After almost two marathons worth of running, seeing the finish line from a mile away still gives you some kind of 2nd (or probably at this point, 11th) wind. I’m normally pretty emotional at finish lines but the extreme dehydration and no less than a pound of salty pretzels ruminating in my intestines made anything other than moving almost impossible. Just the way I wanted to finish.

 

But through all that pain and exhaustion, thinking I might just pass out if I had to hit another uphill, the words of a fellow racer (and now course record holder and ultimate badass) Justin Grunewald came to my mind. If you don’t know the man, him and his wife’s story is heartbreaking and inspiring. I remember reading one ofhis post a few months back that described his wife’s battle with cancer. Buried in that post was a quote I wrote down immediately – ‘It’s okay to suffer, it’s not okay to give up.’ I’m not sure a day goes by when those words don’t resonate with me. From menial tasks like not wanting to take out the trash when its full, or folding clothes, to the physical and mental demands of studying medicine or racing an ultra, the mantra is a manifestation of everything it means to not only run, and race, but to experience life. Life is an endless serious of obstacles that are wrought with uncomfortable, dark, tiring moments that cloud our judgement and strangle our will and motivation. That’s okay. Suffering is the overall foundation to peace and contentedness. Happiness doesn’t exist in spite of suffering, it’s because of it. But only when you persevere. Only when you don’t give up. To be able to send my well wishes to the owner of this quote a few seconds before the gun went off emblazoned those words deeply into my mind for the next 8 hours. They would reemerge, tacitly, in my head, at the foot of each hill as I trudged, bent over, gasping for air, knowing that not giving up was the secret to finding that peace. 

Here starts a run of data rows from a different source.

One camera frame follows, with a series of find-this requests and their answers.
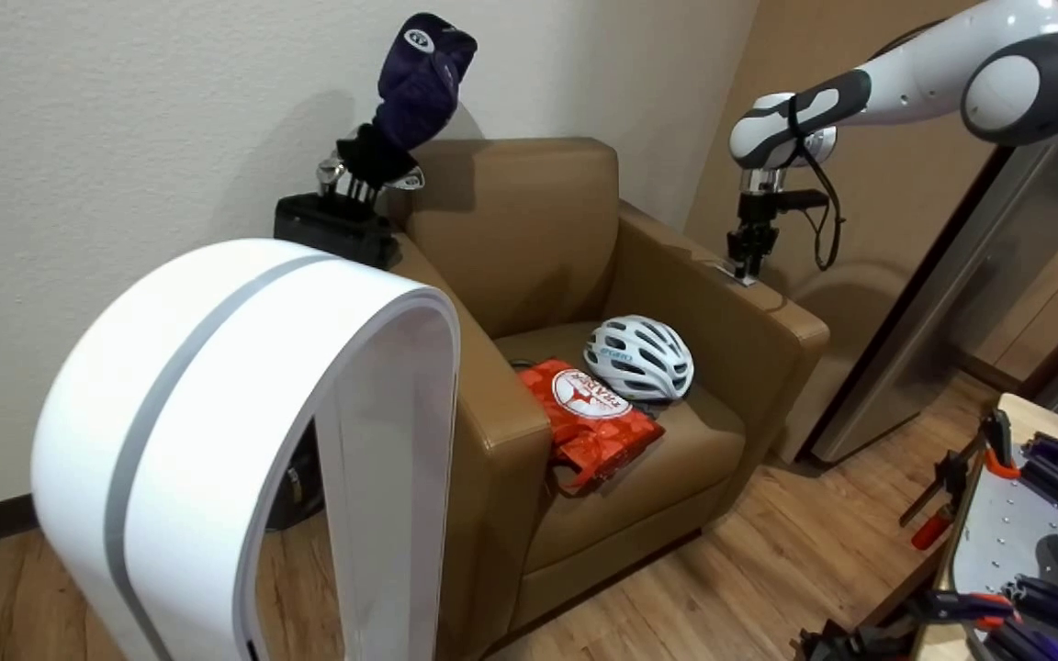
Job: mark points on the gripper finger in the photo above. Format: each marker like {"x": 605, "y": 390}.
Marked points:
{"x": 763, "y": 250}
{"x": 738, "y": 252}

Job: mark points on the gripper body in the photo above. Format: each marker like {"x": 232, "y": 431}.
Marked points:
{"x": 757, "y": 213}

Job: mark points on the small silver object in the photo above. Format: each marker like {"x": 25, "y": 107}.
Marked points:
{"x": 737, "y": 278}

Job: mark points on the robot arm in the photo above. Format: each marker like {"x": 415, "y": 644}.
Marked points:
{"x": 915, "y": 78}

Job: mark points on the white bicycle helmet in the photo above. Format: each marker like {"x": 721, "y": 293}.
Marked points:
{"x": 639, "y": 358}

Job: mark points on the stainless steel refrigerator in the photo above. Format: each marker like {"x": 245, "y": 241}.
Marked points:
{"x": 951, "y": 303}

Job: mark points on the brown leather armchair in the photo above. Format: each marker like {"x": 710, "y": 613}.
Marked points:
{"x": 529, "y": 229}

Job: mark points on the red printed bag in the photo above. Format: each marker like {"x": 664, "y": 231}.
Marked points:
{"x": 589, "y": 422}

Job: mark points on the orange and black clamp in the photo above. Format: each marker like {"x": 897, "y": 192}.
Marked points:
{"x": 951, "y": 477}
{"x": 942, "y": 610}

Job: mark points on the silver golf club head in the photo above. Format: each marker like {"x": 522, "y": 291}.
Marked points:
{"x": 408, "y": 180}
{"x": 330, "y": 173}

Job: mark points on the purple golf club head cover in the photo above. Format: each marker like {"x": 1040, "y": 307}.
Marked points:
{"x": 421, "y": 83}

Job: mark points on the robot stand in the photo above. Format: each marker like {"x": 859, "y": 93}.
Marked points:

I had a conversation with my best friend just a week ago that best summarizes this winding recapitulation of yesterday’s events. In essence, it was a rejection of the notion that anything we do in this life is truly ‘on our own.’ Or, that anything we do on our own is made vastly more efficient and more rewarding with the spirit of others with us. I’m no more responsible for achieving my goal yesterday than my friends generously hosting me the night before and after (and for the pedialite post-race that was next-level recovery). Nor would I have even imagined myself being able to do this without inspiration from the likes of the world renowned and local ultrarunners that give sustenance to the idea of, ‘Why not me?’ There is no doubt I would have found a way to suffer AND give up had it not been for my compatriots on the course with wisdom and pacing, and I wouldn’t have made it even a fifth of the race without each and every volunteer to help along the way. Yes, it was ‘my’ two feet that finished, but the ability to do so is credited entirely to every friend, colleague, and faraway inspiration who exude such devotion and serve as such powerful examples as to act as a proverbial springboard into a level of self-confidence I cannot achieve on my own. Each footstrike along the trail is given to those whom I’ve learned from, and continue to learn from. Especially when it hurts. Because at the other end of the hurt, at the crest of the hill, at the end of the treeline, is peace. Is the downhill. Is a finish line. So long as you don’t give up.